The limits of personal liberty
In a libertarian paradise, you could smoke in a restaurant or office, drive without putting on a seat belt, and refuse to get your children vaccinated
"I am the master of my own fate — and no one, including the government, can tell me what to do." That's libertarianism in a nutshell, and in the abstract, it's a seductively appealing philosophy. Embrace it, and it leads you to a natural corollary: Parents should not be forced to vaccinate their kids against childhood diseases. "The state doesn't own your children," as sometimes-libertarian Sen. Rand Paul explained this week. "Parents own their children, and it is an issue of freedom." In California and 13 other states caught up in a measles outbreak, we are now seeing a demonstration that one person's freedom can inflict painful and potentially fatal consequences on an entire community. Childhood diseases that medicine defeated decades ago are making a comeback, thanks to parents who seek "philosophical" exemptions from vaccinating their kids.

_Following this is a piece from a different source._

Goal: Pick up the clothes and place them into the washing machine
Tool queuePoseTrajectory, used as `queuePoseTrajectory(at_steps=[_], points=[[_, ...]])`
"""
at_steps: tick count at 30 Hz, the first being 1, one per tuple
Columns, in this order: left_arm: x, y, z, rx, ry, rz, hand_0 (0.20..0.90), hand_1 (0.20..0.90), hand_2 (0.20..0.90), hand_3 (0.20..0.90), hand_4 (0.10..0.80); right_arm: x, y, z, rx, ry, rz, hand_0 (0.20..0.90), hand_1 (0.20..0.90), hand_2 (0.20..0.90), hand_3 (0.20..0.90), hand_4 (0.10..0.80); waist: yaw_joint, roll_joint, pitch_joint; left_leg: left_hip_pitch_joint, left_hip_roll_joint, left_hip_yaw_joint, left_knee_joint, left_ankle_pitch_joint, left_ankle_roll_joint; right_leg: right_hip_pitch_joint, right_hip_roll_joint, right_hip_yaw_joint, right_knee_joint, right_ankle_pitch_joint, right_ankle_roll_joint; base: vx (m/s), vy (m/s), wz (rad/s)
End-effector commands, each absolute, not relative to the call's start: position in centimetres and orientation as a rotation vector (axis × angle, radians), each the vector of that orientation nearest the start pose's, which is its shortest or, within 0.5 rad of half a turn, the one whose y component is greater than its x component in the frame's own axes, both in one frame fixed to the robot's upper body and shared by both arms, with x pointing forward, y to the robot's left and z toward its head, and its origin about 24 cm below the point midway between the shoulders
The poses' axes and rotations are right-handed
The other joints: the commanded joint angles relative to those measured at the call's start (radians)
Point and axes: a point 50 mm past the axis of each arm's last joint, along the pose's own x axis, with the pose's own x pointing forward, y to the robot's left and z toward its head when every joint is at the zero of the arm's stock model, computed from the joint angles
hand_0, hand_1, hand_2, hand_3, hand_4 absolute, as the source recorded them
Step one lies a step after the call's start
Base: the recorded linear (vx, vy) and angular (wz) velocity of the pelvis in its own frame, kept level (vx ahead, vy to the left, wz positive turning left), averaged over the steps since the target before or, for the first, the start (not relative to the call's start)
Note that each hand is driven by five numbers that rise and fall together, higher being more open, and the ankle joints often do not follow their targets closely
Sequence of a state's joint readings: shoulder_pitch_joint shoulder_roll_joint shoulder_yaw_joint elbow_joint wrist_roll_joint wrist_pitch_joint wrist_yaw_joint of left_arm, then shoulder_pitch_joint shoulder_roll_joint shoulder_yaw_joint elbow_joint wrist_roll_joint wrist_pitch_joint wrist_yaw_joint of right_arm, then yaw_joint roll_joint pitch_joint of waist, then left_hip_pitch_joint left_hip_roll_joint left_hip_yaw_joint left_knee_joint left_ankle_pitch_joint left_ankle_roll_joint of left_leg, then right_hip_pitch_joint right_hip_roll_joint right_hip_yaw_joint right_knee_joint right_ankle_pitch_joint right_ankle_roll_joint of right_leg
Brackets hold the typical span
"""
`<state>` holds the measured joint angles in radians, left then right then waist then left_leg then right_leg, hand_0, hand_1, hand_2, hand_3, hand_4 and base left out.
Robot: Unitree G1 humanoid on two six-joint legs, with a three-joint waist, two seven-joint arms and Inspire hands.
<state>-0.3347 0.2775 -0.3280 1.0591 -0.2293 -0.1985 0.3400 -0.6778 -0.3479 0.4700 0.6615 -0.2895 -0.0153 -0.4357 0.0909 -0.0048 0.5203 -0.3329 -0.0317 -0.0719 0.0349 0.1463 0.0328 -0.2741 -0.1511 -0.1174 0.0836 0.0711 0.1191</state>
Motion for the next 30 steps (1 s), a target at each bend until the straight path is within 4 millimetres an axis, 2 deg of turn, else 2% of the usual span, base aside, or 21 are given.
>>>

Libertarians are absolutely right that personal freedom is important — and easily eroded. Left unchecked, government does indeed presume too much control over our decisions, our money, and our privacy. But in a country of 320 million souls, what we do affects each other — sometimes profoundly. In a libertarian paradise, Americans would still be free to smoke in enclosed offices and restaurants, and 50 percent of the population would still be lighting up — sticking society with their health-care costs. No one would be required to wear a seat belt in the car. And yes, vaccinations would be strictly optional, and the nation's "herd immunity" would disappear. As an old adage points out, your right to swing your fist ends at the tip of another person's nose. So go ahead, swing your fist — but good luck finding a space that doesn't have a nose in it.